Now, a team of researchers at MIT and several other institutions has accelerated the process of screening new formulations, achieving a roughly ten-fold improvement in the speed of the synthesis and analysis of new compounds. In the process, they have already discovered two sets of promising new perovskite-inspired materials that are worthy of further study.
Their findings are described this week in the journal Joule, in a paper by MIT research scientist Shijing Sun, professor of mechanical engineering Tonio Buonassisi, and 16 others at MIT, in Singapore, and at the National Institute of Standards and Technology in Maryland.
Somewhat surprisingly, although partial automation was employed, most of the improvements in throughput speed resulted from workflow ergonomics, says Buonassisi. That involves more traditional systems efficiencies, often derived by tracking and timing the many steps involved: synthesizing new compounds, depositing them on a substrate to crystallize, and then observing and classifying the resulting crystal formations using multiple techniques.
“There’s a need for accelerated development of new materials,” says Buonassisi, as the world continues to move toward solar energy, including in regions with limited space for solar panels. But the typical system for developing new energy-conversion materials can take 20 years, with significant upfront capital costs, he says. His team’s aim is to cut that development time to under two years.
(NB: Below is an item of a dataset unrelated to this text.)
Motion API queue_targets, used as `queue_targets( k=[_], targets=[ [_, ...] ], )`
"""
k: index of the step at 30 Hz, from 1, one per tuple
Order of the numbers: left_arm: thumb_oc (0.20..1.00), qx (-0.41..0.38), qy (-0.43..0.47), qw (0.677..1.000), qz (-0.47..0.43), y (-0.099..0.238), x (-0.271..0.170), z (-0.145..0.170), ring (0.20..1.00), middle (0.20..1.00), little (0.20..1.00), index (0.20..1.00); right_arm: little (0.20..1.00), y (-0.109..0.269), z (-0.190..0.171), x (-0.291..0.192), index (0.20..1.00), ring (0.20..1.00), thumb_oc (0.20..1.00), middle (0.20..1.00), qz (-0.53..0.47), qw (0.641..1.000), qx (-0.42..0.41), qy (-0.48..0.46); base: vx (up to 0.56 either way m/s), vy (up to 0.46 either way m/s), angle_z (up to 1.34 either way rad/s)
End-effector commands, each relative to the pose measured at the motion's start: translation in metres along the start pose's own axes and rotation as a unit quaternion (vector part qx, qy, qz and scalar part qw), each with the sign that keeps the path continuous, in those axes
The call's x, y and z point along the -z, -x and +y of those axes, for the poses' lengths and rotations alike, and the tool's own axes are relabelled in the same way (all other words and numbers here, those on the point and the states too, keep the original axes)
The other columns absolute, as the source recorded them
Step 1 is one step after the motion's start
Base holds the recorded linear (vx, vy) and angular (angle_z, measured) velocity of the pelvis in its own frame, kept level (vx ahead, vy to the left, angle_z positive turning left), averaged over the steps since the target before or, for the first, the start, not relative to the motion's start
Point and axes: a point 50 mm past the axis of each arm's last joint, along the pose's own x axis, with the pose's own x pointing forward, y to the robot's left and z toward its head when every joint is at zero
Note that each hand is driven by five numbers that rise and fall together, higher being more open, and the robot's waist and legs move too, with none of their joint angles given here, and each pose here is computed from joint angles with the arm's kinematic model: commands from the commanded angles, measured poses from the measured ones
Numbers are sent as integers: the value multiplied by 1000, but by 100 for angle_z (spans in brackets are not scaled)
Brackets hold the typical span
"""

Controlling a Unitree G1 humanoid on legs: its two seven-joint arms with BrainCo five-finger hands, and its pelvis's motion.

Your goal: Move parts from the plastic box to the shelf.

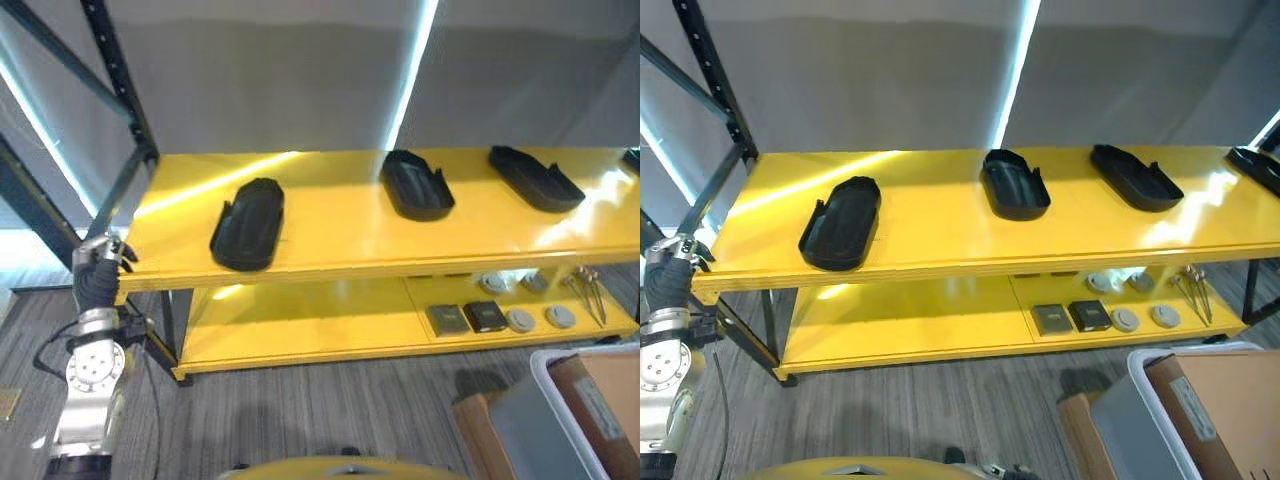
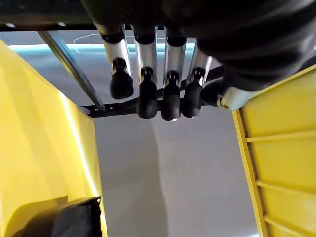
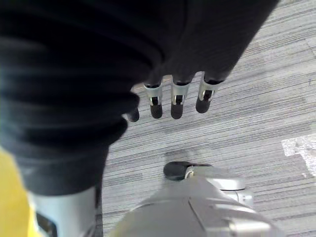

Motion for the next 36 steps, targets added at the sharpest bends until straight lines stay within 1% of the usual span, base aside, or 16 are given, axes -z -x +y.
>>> queue_targets(
  k=[1,2,3,5,11,12,13,14,19,23,26,31,36],
  targets=[
    [200,48,33,997,-52,-15,-15,-17,200,200,200,200,1000,-2,5,-15,1000,1000,1000,1000,-18,999,-14,32,-34,20,17],
    [200,48,33,997,-52,-15,-15,-17,200,200,200,200,1000,-2,5,-15,1000,1000,1000,1000,-18,999,-14,32,-66,29,10],
    [200,66,34,996,-41,-14,-11,-22,200,200,200,200,1000,-2,6,-15,1000,1000,1000,1000,-19,999,-13,32,-64,30,9],
    [200,74,43,996,-8,-12,2,-26,200,200,200,200,1000,-2,4,-18,1000,1000,1000,1000,-25,999,-10,29,-78,34,12],
    [200,104,43,994,-4,-22,6,-46,200,200,200,200,1000,-2,2,-25,1000,1000,1000,1000,-38,999,0,34,-66,23,3],
    [200,112,49,993,-7,-28,5,-56,200,200,200,200,1000,-3,1,-26,1000,1000,1000,1000,-39,999,4,36,-13,8,-4],
    [200,112,49,993,-7,-28,5,-56,200,200,200,200,1000,-3,1,-26,1000,1000,1000,1000,-39,999,4,36,18,2,-6],
    [200,115,54,992,-3,-30,6,-63,200,200,200,200,1000,-2,3,-25,1000,1000,1000,1000,-41,998,2,39,41,-10,-6],
    [200,123,66,990,-28,-37,-5,-74,200,200,200,200,1000,-2,3,-24,1000,1000,1000,1000,-40,998,6,46,21,-13,-18],
    [200,142,88,984,-63,-38,-22,-83,200,200,200,200,1000,-2,1,-28,1000,1000,1000,1000,-46,998,11,43,36,-24,-6],
    [200,135,100,983,-69,-43,-25,-85,200,200,200,200,1000,-2,0,-31,1000,1000,1000,1000,-52,998,12,46,2,-2,-2],
    [200,89,97,988,-82,-68,-32,-86,200,200,200,200,1000,-2,0,-35,1000,1000,1000,1000,-61,997,15,53,-11,-9,-6],
    [200,66,74,991,-85,-84,-35,-82,200,200,200,200,1000,-2,-2,-36,1000,1000,1000,1000,-62,997,19,50,3,-5,-11]
  ],
)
Essentially, the researchers developed a system that allows a wide variety of materials to be made and tested in parallel. “We’re now able to access a large range of different compositions, using the same materials synthesis platform. It allows us to explore a vast range of parameter space,” he says.
Perovskite compounds consist of three separate constituents, traditionally labeled as A, B, and X site ions, each of which can be any one of a list of candidate elements, forming a very large structural family with diverse physical properties. In the field of perovskite and perovskite-inspired materials for photovoltaic applications, the B-site ion is typically lead, but a major effort in perovskite research is to find viable lead-free versions that can match or exceed the performance of the lead-based varieties.
While more than a thousand potentially useful perovskite formulations have been predicted theoretically, out of millions of theoretically possible combinations, only a small fraction of those has been produced experimentally so far, highlighting the need for an accelerated process, the researchers say.
For the experiments, the team selected a variety of different compositions, each of which they mixed in a solution and then deposited on a substrate, where the material crystallized into a thin film. The film was then examined using a technique called X-ray diffraction, which can reveal details of how the atoms are arranged in the crystal structure. These X-ray diffraction patterns were then initially classified with the help of a convolutional neural network system to speed up that part of the process. That classification step alone, Buonassisi says, initially took three to five hours, but by applying machine learning, this was slashed to 5.5 minutes while maintaining 90 percent accuracy.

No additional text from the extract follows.